In der Schlussphase der Interviews äußerten einige Interviewpartner/innen ihre Hoffnungen und Wünsche.

Der Interviewpartner an der Universität Ulm wünscht sich mehr Ältere, die sich für Zukunftsthemen bzw. der Zukunft zugewandten Fragestellungen interessieren. Die Interviewpartnerin an der Universität Oldenburg hofft, dass es so bleibt und sogar besser wird, und die wissenschaftliche Weiterbildung für Ältere zur Selbstverständlichkeit wird. Das schließt mit ein, dass die Akzeptanz bei den jüngeren Studierenden weiterhin besteht und sogar ausgebaut wird.

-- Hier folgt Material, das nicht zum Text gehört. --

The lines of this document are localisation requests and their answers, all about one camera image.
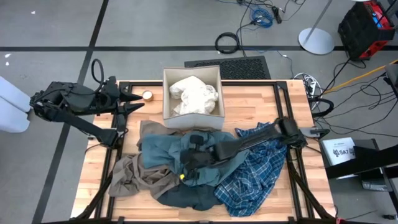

Die Interviewpartnerin an der Universität Mainz wünscht sich eine bessere Finanzierung und Ausstattung, denn wenn schon die Teilnehmenden für die Veranstaltungen zahlen, so können sie eine bessere Ausstattung der Seminarräume erwarten, die nicht so aussieht, als ob sie schon 40 Jahre alt ist.

Die Interviewpartnerin an der Frankfurter Universität wünscht sich, dass Ältere entgegen dem Vorurteil, dass Ältere das Studium aus Privatvergnügen und Langeweile machen, weiterhin ihre Berechtigung in der wissenschaftlichen Weiterbildung haben.